[Collected data]
* * * * *

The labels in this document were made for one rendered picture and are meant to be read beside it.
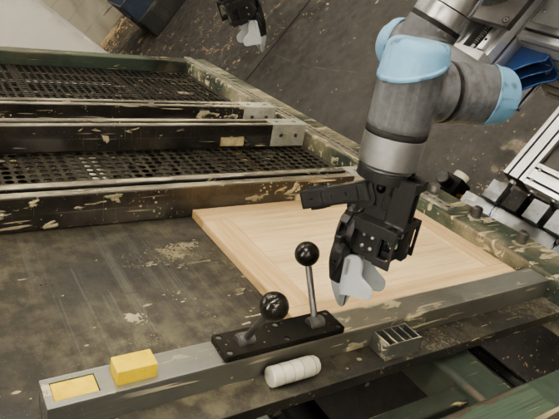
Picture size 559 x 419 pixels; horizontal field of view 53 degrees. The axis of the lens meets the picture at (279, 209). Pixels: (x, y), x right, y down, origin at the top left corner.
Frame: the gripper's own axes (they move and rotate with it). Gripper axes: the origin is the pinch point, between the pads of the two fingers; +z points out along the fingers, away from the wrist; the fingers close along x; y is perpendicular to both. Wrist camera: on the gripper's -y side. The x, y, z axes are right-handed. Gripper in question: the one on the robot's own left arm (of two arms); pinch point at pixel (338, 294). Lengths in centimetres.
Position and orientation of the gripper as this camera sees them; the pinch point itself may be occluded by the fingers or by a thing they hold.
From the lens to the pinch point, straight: 79.2
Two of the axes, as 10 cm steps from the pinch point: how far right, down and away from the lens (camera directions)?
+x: 6.1, -2.2, 7.6
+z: -1.7, 9.0, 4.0
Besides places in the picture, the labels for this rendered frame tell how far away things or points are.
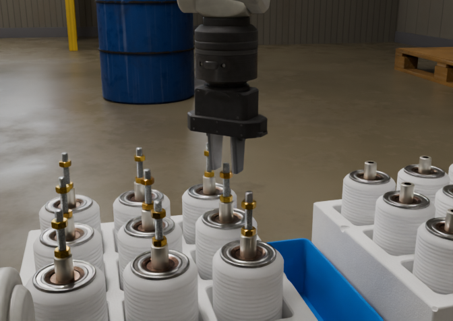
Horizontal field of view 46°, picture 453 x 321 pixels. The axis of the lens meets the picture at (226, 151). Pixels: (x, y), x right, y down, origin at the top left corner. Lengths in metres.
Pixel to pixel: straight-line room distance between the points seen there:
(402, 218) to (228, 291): 0.34
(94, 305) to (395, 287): 0.45
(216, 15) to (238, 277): 0.34
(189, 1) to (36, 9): 6.44
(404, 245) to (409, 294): 0.11
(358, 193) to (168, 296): 0.46
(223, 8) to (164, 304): 0.38
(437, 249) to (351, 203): 0.24
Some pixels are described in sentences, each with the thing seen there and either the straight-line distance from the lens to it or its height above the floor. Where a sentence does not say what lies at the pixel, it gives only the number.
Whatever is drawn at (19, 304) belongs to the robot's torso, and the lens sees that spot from 0.45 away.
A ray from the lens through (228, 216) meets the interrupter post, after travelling 0.82.
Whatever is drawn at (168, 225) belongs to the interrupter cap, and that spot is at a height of 0.25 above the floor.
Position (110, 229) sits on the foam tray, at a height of 0.18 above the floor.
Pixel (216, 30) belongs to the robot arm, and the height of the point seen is 0.54.
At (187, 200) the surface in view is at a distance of 0.92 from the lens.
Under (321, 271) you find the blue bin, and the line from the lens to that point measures 1.03.
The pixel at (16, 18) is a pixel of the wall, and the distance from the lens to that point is 7.20.
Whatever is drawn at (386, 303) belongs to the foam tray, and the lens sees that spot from 0.91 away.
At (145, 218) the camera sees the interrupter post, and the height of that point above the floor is 0.27.
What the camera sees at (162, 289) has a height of 0.24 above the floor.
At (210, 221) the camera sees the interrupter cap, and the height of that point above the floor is 0.25.
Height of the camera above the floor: 0.59
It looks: 17 degrees down
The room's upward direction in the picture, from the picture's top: straight up

* * * * *

■ **Problem requirements**:
Every line above in which the word "Whatever" occurs is to be copied.

■ **Problem solution**:
Whatever is drawn at (19, 304) belongs to the robot's torso, and the lens sees that spot from 0.45 away.
Whatever is drawn at (168, 225) belongs to the interrupter cap, and that spot is at a height of 0.25 above the floor.
Whatever is drawn at (386, 303) belongs to the foam tray, and the lens sees that spot from 0.91 away.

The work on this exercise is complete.